## [To do]
Only a number is wanted here, namely how many lines of the data contain the string "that".

BEGIN Dataset extract

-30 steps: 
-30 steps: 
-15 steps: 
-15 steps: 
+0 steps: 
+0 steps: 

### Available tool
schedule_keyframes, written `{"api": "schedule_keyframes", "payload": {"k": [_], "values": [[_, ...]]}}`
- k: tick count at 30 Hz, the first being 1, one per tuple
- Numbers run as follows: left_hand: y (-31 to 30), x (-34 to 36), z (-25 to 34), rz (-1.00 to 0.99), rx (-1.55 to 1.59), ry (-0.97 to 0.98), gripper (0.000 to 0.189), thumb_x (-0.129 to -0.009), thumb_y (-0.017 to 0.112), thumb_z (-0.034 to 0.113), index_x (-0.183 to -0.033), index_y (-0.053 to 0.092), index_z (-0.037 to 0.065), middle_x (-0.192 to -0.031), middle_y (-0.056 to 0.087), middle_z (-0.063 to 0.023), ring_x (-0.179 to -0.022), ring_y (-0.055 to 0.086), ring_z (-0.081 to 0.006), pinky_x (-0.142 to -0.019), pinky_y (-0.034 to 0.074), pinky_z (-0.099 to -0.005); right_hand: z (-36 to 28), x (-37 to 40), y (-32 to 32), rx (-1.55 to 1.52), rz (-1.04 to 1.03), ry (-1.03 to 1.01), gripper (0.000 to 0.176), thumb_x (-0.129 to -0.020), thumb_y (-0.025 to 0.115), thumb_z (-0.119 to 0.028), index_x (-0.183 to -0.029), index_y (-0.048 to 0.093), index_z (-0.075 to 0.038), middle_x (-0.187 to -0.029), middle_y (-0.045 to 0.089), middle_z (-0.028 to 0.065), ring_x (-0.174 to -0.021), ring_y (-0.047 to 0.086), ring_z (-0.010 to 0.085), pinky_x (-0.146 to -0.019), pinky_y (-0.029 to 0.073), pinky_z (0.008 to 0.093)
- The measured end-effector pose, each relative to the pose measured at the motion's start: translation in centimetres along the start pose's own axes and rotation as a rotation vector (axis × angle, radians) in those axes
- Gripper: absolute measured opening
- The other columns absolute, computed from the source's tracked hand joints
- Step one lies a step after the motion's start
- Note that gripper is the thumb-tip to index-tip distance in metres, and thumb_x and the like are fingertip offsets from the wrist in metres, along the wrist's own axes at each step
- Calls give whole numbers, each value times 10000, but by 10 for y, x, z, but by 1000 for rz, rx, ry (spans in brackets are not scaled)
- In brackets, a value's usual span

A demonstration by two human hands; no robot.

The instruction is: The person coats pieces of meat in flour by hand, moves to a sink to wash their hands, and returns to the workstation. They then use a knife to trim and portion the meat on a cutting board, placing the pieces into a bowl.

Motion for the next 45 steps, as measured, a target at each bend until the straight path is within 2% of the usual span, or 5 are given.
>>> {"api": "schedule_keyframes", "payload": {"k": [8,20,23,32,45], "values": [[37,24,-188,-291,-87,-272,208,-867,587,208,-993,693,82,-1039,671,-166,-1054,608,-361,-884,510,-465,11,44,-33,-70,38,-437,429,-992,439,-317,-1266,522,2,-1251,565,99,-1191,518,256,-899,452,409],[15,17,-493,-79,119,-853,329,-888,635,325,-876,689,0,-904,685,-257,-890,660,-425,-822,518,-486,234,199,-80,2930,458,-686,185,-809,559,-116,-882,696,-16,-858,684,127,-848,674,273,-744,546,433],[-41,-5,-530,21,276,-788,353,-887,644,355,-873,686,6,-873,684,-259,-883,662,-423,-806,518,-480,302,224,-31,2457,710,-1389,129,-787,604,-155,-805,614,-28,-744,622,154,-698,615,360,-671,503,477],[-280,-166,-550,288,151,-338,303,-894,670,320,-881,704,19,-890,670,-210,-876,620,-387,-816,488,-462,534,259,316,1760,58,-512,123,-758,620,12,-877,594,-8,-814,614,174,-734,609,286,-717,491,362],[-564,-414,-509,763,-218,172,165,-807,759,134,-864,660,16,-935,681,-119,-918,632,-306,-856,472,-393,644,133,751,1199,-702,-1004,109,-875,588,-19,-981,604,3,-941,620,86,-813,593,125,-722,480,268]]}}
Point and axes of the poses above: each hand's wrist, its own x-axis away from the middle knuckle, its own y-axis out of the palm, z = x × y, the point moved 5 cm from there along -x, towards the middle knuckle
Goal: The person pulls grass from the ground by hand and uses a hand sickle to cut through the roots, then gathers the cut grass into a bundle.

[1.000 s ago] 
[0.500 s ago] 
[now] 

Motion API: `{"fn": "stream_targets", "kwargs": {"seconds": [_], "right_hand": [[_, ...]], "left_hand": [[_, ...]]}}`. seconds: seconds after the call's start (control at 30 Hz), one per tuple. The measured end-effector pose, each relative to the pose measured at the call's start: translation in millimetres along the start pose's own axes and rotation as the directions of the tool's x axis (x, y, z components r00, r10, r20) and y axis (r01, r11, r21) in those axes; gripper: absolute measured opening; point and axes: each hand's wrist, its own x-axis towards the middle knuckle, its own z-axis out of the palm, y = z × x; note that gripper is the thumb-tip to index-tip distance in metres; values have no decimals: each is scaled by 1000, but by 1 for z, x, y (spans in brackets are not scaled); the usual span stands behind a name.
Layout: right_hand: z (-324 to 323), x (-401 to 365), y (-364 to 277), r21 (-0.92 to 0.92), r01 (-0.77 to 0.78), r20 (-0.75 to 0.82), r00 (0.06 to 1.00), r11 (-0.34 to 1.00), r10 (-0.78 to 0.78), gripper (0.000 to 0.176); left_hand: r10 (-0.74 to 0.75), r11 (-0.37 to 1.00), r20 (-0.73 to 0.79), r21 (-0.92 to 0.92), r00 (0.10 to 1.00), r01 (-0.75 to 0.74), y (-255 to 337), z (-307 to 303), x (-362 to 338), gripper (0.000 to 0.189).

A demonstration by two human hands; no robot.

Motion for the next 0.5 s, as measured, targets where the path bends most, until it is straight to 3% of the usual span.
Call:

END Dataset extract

## [Response to this exercise]
2